As I said on Friday, it feels like some sort of bottoming process is in place. Far be it from me to pick the bottom, but as my college friend Vince Farrell wrote me this morning, the fall of the S & P 500 is near historical bottoms.
Jeremy Grantham, one of the most skilled investors for generations, is quoted in this weeks Barrons as saying fair value for the S&P is 1025. The index closed Friday at 899. He readily acknowledges that an overshoot of 20% is not just likely, but probable. 20% off 1025 brings you to the low 800’s and that is where we got intraday last Friday.
Also, there is a triple bottom between 775 and 800 going back to 9/11/01 and into 2002. Maybe 800 is the technical bottom of the market. 800 would also be a decline of 49% from last Octobers high of 1576.

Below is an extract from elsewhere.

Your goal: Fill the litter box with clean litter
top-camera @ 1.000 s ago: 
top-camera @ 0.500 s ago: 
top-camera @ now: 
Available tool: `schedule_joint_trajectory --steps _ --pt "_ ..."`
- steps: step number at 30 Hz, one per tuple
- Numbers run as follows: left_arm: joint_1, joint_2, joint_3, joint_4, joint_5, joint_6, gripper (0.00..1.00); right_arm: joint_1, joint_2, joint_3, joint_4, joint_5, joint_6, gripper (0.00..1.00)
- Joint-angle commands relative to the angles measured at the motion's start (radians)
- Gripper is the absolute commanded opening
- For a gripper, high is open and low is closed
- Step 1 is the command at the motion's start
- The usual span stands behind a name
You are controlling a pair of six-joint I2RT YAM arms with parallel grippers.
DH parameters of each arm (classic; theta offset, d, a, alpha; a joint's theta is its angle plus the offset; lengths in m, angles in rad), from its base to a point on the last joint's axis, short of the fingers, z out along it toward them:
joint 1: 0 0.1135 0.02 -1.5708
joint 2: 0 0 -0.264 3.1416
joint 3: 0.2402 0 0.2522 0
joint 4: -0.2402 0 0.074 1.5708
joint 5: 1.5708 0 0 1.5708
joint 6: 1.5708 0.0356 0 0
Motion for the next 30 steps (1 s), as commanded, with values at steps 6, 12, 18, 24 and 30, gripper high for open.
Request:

If we have reached a floor for the market, the last week was brutal for some supposedly smart people.
On Friday, Aubrey K. McClendon, the chief executive of Chesapeake Energy, issued a statement saying he had been forced to sell all of his 33.5 million shares in Chesapeake because of a margin call.
Sumner M. Redstone, the chairman of Viacom and CBS, disclosed that he would sell $400 million in shares in those companies to pay down a loan. For shareholders, margin calls can be painful, forcing them to liquidate portfolios at exactly the worst moment, as stocks are near panic lows.
That Sumner Redstone would own his controlling stakes in Viacom and CBS on margin is pretty appalling. The old guy’s lifestyle with his young wife might be getting the better of him.
Just because the panic selling may have slowed, does not mean anything about the real economy. Sales of High Definition TV’s are down 40% YOY, and all three American Auto companies are in deep trouble. The next sign of trouble I would watch for is credit card defaults. They are soaring.